The residence with one of the highest balconies in Chicago—and highest available—is new to market. The duplex penthouse at Aqua, straddling floors 80 and 81, started as a pocket listing, according to Crain’s, and moved to public listing this week with a $6 million asking price. Its near-record vertical is matched by the near-record asking price per square foot: $1,714. Only one property in Chicago has garnered more by square foot, per available information: Ken Griffin’s 2012 Park Tower penthouse purchase, $15 million at $1,899 a square foot.
A market analysis of Near North condos sold in the last year with at least three beds and three-and-a-half baths (16 properties) shows a $5.1 million average closing price. If you set aside the $17 million Trump Tower penthouse sale, the average is about $4.3 million. We learn the most about the appetite for multimillion-dollar homes and depth of the buyer pool by measuring the distance between listing and sales price and noting time on the market. The average condo sold 20 percent below its $6.4 million list price, and took 146 days to reach contract. Citywide, across all properties, homes sold for 96.6 percent of asking price in April and spent 22 days on the market according to Redfin. “As you know, the Trump penthouse sold for about 50 percent of what it listed for,” says Sheetal Balani of @properties. “I’m expecting to do much better than that.”
Twice as many comparable condos are on the market in Near North, for an average of 222 days and with a $6.2 million ask. The average price per square foot for the groups of active and sold condos was just $1,080 and $979, respectively. Things are just getting started with the Aqua property, and Balani isn’t naïve about the ambitious pricing or the narrow window to get a satisfactory deal done.
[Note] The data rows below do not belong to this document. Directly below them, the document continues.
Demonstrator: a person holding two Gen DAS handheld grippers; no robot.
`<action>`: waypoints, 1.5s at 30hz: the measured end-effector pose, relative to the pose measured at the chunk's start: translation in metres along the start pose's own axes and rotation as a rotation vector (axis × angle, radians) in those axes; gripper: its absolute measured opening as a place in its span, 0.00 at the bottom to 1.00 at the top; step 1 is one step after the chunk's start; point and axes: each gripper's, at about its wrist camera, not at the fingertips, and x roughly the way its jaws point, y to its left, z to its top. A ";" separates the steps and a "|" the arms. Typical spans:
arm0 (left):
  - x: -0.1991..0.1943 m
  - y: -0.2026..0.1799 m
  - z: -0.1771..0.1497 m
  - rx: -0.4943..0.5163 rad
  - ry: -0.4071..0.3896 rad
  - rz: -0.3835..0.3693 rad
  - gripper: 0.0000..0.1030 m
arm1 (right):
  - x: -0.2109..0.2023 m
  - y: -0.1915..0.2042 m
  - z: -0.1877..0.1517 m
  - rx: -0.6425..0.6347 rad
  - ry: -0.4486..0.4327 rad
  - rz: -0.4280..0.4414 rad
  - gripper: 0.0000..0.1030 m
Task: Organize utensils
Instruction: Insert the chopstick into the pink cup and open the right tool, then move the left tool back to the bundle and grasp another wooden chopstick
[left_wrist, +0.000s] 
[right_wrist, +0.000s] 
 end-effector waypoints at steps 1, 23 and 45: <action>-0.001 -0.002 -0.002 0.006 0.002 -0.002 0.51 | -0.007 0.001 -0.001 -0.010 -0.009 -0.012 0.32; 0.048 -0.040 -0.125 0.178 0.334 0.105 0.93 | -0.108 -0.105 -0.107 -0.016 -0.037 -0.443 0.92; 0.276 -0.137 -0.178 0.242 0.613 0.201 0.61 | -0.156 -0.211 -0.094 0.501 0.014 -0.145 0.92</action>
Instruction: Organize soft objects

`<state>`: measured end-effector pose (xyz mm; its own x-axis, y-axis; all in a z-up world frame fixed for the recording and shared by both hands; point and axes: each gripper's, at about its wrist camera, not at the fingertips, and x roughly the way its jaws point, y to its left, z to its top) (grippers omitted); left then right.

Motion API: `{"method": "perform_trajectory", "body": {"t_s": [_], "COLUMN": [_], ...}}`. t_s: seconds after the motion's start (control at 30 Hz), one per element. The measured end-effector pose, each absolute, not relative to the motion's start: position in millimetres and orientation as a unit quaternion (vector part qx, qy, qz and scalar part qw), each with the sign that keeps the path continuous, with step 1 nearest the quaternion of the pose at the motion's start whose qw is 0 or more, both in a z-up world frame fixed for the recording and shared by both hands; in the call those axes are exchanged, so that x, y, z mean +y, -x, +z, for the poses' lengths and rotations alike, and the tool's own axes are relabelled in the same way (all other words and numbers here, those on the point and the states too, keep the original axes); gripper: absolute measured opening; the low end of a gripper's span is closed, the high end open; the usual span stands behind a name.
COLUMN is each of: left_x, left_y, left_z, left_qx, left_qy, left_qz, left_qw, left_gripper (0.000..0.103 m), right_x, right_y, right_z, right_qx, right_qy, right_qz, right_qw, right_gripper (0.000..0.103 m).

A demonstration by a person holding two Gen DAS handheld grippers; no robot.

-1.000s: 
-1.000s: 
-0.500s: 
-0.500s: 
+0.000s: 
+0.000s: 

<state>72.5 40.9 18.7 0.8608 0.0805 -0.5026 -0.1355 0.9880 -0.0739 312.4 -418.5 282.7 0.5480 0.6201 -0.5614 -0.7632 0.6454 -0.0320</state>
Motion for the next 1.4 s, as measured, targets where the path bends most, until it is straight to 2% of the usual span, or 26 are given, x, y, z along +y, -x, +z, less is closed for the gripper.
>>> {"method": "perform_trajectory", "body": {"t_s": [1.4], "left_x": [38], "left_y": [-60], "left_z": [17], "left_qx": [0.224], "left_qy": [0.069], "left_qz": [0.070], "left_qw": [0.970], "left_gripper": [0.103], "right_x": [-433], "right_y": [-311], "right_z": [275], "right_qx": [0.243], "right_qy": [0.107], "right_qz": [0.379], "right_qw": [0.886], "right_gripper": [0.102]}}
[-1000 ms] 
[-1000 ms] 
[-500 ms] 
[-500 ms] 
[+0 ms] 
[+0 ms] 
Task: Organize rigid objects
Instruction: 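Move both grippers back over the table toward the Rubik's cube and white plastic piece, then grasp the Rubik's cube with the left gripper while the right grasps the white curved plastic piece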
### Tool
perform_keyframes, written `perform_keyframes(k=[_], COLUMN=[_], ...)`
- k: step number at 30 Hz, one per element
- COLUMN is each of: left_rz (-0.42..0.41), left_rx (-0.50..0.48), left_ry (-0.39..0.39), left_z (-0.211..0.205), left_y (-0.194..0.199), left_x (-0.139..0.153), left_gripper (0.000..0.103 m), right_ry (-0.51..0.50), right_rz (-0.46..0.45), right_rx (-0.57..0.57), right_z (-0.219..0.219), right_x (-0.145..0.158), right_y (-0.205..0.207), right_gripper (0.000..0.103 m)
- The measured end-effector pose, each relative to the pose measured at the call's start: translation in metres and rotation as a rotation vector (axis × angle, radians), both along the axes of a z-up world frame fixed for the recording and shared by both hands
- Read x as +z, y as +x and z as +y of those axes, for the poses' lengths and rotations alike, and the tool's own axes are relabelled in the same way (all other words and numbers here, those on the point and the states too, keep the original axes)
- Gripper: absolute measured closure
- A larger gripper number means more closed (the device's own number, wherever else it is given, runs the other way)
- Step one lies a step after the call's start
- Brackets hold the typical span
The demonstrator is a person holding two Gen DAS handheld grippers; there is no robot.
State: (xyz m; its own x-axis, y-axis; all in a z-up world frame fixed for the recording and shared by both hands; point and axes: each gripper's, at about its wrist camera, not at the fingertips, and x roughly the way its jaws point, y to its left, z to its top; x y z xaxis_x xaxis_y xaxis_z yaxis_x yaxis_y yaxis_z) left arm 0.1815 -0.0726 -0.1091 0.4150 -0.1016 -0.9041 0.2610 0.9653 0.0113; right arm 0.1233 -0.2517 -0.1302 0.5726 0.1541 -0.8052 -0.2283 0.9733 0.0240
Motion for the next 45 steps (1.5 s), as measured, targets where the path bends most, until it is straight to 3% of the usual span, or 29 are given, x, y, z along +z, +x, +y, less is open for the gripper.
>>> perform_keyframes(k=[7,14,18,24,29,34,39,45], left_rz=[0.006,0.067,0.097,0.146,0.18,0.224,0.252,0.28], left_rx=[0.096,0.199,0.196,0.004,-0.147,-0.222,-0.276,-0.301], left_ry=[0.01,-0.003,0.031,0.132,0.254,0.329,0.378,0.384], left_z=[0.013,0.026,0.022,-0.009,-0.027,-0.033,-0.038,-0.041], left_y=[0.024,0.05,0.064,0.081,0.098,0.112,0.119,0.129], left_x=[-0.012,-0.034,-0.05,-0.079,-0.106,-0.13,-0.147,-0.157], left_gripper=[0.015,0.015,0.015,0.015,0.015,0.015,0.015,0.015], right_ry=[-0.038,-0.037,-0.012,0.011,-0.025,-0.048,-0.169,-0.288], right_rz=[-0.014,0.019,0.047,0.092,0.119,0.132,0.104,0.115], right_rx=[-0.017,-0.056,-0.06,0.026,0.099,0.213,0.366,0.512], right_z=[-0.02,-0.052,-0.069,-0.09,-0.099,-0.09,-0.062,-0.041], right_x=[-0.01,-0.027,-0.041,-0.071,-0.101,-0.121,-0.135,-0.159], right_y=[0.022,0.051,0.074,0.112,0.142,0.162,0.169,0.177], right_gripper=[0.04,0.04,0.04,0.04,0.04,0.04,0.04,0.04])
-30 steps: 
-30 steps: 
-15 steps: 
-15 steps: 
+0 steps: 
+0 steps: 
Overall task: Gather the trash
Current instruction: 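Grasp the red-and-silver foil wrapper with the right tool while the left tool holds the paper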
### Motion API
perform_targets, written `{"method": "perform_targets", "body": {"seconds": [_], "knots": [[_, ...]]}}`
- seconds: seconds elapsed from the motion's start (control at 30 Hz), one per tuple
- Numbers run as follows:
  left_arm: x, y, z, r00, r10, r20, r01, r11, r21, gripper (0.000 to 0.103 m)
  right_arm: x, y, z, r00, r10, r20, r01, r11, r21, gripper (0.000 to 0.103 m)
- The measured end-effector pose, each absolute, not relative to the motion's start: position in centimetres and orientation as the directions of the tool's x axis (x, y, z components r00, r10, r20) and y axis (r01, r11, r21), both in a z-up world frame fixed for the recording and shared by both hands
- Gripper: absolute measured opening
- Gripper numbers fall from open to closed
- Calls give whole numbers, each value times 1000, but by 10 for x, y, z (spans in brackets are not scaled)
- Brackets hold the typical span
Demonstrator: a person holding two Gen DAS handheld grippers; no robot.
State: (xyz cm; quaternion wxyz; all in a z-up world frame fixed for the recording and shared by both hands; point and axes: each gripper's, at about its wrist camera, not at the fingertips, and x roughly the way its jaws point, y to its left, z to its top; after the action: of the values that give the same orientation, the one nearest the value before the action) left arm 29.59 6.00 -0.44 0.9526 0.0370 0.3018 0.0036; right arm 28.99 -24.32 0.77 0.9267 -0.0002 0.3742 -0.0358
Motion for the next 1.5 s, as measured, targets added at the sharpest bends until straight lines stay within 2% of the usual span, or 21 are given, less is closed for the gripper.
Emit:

“Pricing is not a science,” says Balani. “I wish it was. You kind of have to chip away at it and come to a number you think accounts for various unique factors.” Those unique factors are the duplexing (rare within the building), the height, views, outdoor space (two 25-foot-long balconies), and world-renowned architecture. Buildings with hotel amenities are also proven to command higher prices (these charts show the top sales by price per square foot for buildings with and without hotel amenities). “We are asking higher than the averages,” she adds, “but it’s a good time to try…. We weren’t doing [the home] any favors being a pocket sale in the heart of the spring market. If we didn’t list, this market would pass us by.”
Another situational concern is that the about-to-break-ground luxury building at 9 West Walton and, to a lesser extent, under-construction 4 East Elm have penthouses to rival Aqua’s in price and features. On the one hand, the just-listed $12.5 million penthouse at 9 Walton helps justify Balani’s gutsy price per square foot by actually topping it ($1,764!), but on the other hand, if the Aqua space isn’t sold before this and a couple other rivals come into physical existence it will be a crowded market for swanky new penthouses.
Satish and Kinnah Shah treat the unit as in-town (their main home is in South Barrington), summoning the extended family for regular rendezvous. “Believe it or not they’re running out of space,” says Balani. The family keeps growing so every get-together is like a party. The common spaces and balconies can accommodate 100 people or more, and have on occasion, but the bedrooms are more easily taxed.
When the Shahs snatched up two condos from the developer pre-construction for a combined $2.8 million, they let it be known they’d be duplexing and customizing. To this 3,500-square-foot vanilla box they added a ton of walnut finishes, stainless steel and marble fireplaces, full home automation, handmade wallpaper, and a bar, courtesy of Contrast Design Group.
Balani has reached out to New York brokers and thinks the listing will bring overseas visibility. Her next move will be to host a cocktail party in June for brokers and any high net worth folks already living in the area. “I want to get people in here at dusk to see the view,” she says.